- Born: 30 September 1966 Frankfurt am Main, Hesse, West Germany
- Died: 24 April 2010 (aged 43) Nürburgring, Nürburg, Germany
- Burial: 30 April 2010 Engelberg Monastery, Großheubach, Germany
- Spouse: Stephanie von Brenken ​ ​(m. 1998)​
- Issue: 4

Names
- German: Carl Friedrich Hubertus Georg Eduardo Paolo Nicolo Franz Alois Ignatius Hieronymus Maria
- House: Löwenstein-Wertheim-Rosenberg
- Father: Alois-Konstantin, Prince of Löwenstein-Wertheim-Rosenberg
- Mother: Princess Anastasia of Prussia

= Leo Löwenstein =

Carl-Friedrich Hubertus Georg Eduardo Paolo Nickolos Franz Alois Ignatius Hieronymus Maria, Hereditary Prince of Löwenstein-Wertheim-Rosenberg (30 September 1966 – 24 April 2010), better known by his racing alias Leonhard "Leo" Löwenstein, was a German prince and endurance race driver participating in the VLN.

==Career==
Löwenstein drove his first race 2006 in the ADAC "Chevy" Egons 500 in the Nordschleife GP in a Porsche 911 at the Nürburgring.

==Death==
During the third round of the VLN-long-distance championship of 2010, his Aston Martin V8 Vantage overturned and hit a guardrail and the rear of his car went up in flames. Efforts to extricate him from the wreck were futile, and despite instant rescue efforts, he died at the accident scene of smoke inhalation.
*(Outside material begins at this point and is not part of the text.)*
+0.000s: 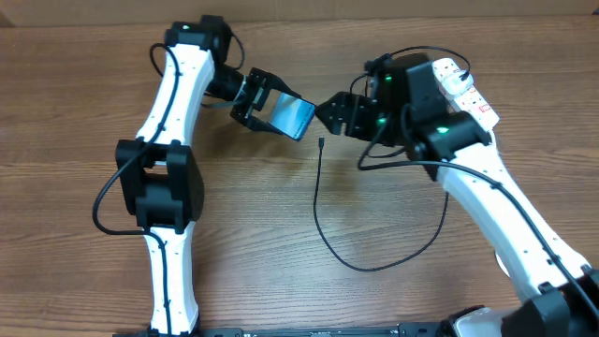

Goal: Plug charger to phone and switch on socket
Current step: 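Bring right gripper to the phone and grasp its side edge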

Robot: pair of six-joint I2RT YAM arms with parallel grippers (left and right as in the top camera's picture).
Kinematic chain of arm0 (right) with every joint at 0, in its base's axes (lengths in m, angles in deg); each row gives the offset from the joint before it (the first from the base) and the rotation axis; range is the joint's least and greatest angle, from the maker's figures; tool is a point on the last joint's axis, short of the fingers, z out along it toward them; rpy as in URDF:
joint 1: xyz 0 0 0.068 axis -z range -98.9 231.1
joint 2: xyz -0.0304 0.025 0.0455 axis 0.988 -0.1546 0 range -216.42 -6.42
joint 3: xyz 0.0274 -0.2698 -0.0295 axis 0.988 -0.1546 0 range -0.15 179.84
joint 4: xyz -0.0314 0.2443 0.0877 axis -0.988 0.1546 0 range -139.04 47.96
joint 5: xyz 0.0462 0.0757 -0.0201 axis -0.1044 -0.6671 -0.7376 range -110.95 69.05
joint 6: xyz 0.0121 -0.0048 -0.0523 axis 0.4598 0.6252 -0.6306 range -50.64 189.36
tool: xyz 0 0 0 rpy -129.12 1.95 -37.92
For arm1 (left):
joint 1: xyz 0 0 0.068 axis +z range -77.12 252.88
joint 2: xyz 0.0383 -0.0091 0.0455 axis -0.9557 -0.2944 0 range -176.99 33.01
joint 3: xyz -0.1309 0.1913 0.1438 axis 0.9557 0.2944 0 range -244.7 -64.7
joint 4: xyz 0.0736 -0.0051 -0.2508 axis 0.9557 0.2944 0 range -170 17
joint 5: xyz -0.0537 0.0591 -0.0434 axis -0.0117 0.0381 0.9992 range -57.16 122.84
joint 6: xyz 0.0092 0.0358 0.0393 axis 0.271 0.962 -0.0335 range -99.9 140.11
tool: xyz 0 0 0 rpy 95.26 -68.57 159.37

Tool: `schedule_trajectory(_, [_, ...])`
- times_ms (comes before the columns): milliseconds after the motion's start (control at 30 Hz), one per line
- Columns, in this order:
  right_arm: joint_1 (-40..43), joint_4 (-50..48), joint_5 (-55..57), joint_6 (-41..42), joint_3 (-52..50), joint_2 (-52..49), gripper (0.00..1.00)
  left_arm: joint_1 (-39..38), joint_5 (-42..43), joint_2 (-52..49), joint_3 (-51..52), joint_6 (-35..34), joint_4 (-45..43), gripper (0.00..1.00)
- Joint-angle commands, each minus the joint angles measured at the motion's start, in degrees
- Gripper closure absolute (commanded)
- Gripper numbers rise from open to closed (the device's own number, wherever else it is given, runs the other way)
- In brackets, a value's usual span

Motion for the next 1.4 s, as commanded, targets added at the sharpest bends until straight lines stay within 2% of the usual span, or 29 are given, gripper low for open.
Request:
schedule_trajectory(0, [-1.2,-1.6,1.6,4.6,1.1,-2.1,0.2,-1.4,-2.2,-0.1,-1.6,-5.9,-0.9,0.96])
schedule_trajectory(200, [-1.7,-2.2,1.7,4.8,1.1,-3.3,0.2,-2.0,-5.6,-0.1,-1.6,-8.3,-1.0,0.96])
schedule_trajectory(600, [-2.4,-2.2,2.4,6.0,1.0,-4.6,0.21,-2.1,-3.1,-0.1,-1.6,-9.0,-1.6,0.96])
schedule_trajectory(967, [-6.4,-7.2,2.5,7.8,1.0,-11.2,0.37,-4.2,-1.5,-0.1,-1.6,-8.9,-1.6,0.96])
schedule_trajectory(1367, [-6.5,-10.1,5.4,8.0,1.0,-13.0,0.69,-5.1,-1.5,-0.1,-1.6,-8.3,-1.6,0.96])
He is the seventh person to have died during the German Endurance Championship since 1977.

His funeral took place on 30 April 2010 at the family tomb at the Engelberg Monastery in Großheubach. The burial was preceded by a funeral service at the Church of the Holy Trinity in Kleinheubach.

==Personal life==

Löwenstein was the eldest son and heir to Alois-Konstantin, Prince of Löwenstein-Wertheim-Rosenberg, who became Hereditary Prince in 1990 upon the death of his grandfather. He was a great-great-great-great-grandson of Queen Victoria through descent from her eldest daughter, the Victoria, Princess Royal (German Empress) (although as heir to the Roman Catholic branch of the Princely House of Löwenstein he may have been barred by the Act of Settlement from eligibility for succession to the British throne).

He married Stephanie Sophie Marie Coletta von Brenken (born 1970) in a civil ceremony on 16 May 1998 at Kleinheubach Castle, and in a religious ceremony on 8 August 1998 at Erpernburg Castle. The couple had four children.

Löwenstein and his family lived in the village of Laudenbach am Main in Bavaria, where they ran a vineyard.

His aunt, Princess Marie Christine of Prussia, was killed in an auto accident in 1966, four months before his birth.